Universal healthcare increases health outcomes
Did you know that the US child mortality rate ranks worst among 20 wealthy nations? How terrible! The United States is supposed to be the richest and most advanced country in the world. Why is the infant death rate so high? Why are American teenagers far more likely to die from injuries than they are in other nations? Could it be related to lack of access to medical care?
Growing up American appears to come with extra risk, but it doesn’t have to be this way. When countries offer universal healthcare to their citizens, infant mortality rates decrease. Parents never have to worry that they will not be able to afford to bring their child to a doctor. This is because it will cost them nothing out of pocket to see a doctor.
By the 1990s and into the 2000s, the US ranked lowest of all twenty nations in terms of child mortality rates. Compared to the OECD19 in the first decade of the 2000s, infants in the US had a 76 percent increased risk of death, and children ages 1–19 a 57 percent increased risk of death. If the US had achieved just the average childhood mortality rate of the OECD19 over the fifty-year study period, over 600,000 deaths could have been avoided—a rate of about 20,000 excess deaths per year by the turn of the century.Health Affairs
76% increased risk of death!? That is outrageous. Universal healthcare saves lives.
Country A is the big winner because not only are they getting healthcare for all citizens at a reasonable rate, but they can reinvest the savings in improving existing healthcare delivery. Since all citizens have access to free healthcare, stuff like infant mortality rates fall, people live longer, and those who experience chronic illness can live more productive lives.
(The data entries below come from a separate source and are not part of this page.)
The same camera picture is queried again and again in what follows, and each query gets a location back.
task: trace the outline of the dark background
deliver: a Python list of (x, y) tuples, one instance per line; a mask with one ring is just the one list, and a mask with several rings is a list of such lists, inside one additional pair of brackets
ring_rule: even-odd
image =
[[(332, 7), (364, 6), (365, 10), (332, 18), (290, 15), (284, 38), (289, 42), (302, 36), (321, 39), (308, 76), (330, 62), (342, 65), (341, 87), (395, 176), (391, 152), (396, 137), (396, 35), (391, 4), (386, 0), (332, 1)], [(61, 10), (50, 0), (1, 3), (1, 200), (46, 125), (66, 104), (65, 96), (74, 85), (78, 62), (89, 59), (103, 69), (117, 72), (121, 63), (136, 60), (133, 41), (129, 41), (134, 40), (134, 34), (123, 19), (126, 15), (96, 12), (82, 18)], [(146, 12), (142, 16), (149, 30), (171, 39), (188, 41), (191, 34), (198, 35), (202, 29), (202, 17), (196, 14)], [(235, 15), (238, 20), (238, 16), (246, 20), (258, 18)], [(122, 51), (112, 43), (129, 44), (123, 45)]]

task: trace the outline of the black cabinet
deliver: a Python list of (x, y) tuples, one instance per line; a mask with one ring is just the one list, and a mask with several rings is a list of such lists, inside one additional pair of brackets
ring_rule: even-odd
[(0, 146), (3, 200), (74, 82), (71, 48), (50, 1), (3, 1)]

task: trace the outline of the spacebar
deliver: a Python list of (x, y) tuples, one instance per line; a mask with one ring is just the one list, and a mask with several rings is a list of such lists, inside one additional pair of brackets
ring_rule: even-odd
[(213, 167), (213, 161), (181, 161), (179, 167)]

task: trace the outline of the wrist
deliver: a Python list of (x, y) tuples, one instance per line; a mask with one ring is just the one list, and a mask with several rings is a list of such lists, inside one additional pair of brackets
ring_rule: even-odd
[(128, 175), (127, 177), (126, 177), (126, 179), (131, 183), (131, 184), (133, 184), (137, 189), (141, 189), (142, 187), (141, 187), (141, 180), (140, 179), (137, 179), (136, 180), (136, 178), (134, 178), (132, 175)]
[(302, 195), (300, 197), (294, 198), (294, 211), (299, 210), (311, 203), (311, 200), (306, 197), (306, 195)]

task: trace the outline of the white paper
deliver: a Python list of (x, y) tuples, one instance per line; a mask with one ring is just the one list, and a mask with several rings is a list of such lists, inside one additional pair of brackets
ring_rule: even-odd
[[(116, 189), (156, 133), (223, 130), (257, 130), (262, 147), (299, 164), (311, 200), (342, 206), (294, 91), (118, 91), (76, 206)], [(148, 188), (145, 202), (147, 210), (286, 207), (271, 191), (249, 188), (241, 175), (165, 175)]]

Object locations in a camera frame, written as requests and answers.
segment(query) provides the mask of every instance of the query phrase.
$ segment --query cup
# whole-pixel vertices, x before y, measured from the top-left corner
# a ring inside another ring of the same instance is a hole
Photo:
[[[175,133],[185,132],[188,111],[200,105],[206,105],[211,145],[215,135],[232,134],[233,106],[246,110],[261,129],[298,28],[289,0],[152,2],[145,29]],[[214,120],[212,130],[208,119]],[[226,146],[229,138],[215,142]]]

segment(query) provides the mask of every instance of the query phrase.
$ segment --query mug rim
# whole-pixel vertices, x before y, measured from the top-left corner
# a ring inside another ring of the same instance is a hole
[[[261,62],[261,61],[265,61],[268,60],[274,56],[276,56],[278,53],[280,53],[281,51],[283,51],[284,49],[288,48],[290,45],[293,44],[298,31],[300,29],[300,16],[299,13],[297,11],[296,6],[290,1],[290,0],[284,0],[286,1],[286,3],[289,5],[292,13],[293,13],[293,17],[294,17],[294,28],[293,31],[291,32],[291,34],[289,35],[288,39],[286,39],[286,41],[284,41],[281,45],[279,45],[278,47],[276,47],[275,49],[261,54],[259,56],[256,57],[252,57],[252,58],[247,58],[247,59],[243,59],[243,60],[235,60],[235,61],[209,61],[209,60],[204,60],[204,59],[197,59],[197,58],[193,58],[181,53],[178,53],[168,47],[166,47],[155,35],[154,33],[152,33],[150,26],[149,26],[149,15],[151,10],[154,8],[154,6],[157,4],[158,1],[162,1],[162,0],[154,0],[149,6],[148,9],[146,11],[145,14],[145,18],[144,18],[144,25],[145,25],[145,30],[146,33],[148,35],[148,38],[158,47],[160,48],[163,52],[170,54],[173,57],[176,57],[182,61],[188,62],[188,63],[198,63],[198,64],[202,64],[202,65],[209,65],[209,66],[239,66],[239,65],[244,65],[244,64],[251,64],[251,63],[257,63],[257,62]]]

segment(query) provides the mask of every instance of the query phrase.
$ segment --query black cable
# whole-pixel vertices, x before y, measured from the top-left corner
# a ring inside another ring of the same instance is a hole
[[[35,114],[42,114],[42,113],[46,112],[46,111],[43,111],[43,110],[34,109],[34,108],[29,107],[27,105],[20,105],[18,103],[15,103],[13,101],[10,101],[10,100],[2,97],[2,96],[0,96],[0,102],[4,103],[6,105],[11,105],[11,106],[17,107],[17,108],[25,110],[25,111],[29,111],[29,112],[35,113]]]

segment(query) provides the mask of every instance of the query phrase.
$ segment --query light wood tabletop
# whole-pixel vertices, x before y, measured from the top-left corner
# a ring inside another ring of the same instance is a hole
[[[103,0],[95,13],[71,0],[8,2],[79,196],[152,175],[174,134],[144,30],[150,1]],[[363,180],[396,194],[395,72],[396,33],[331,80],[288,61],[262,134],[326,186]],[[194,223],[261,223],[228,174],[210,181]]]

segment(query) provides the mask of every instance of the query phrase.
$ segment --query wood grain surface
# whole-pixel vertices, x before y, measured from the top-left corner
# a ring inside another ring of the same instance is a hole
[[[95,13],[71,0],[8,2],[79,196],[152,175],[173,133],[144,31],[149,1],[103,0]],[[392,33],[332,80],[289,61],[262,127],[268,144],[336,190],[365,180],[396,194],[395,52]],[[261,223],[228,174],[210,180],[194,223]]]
It must make people angry to have to pay huge health insurance premiums while their tax dollars are wasted. Unfortunately, that anger is rarely directed to the poor healthcare policy that is responsible for wasting tax money. Other nations provide universal healthcare to their citizens because it makes good economic sense. Universal single-payer healthcare coverage is cheaper and more efficient than private for-profit systems. THAT is why they do it. Economists all over the world understand this, and that is why all the advanced economies provide universal healthcare to citizens–except for the United States. Don’t think for a moment that any government anywhere would invest in a public healthcare system unless there was a benefit for them.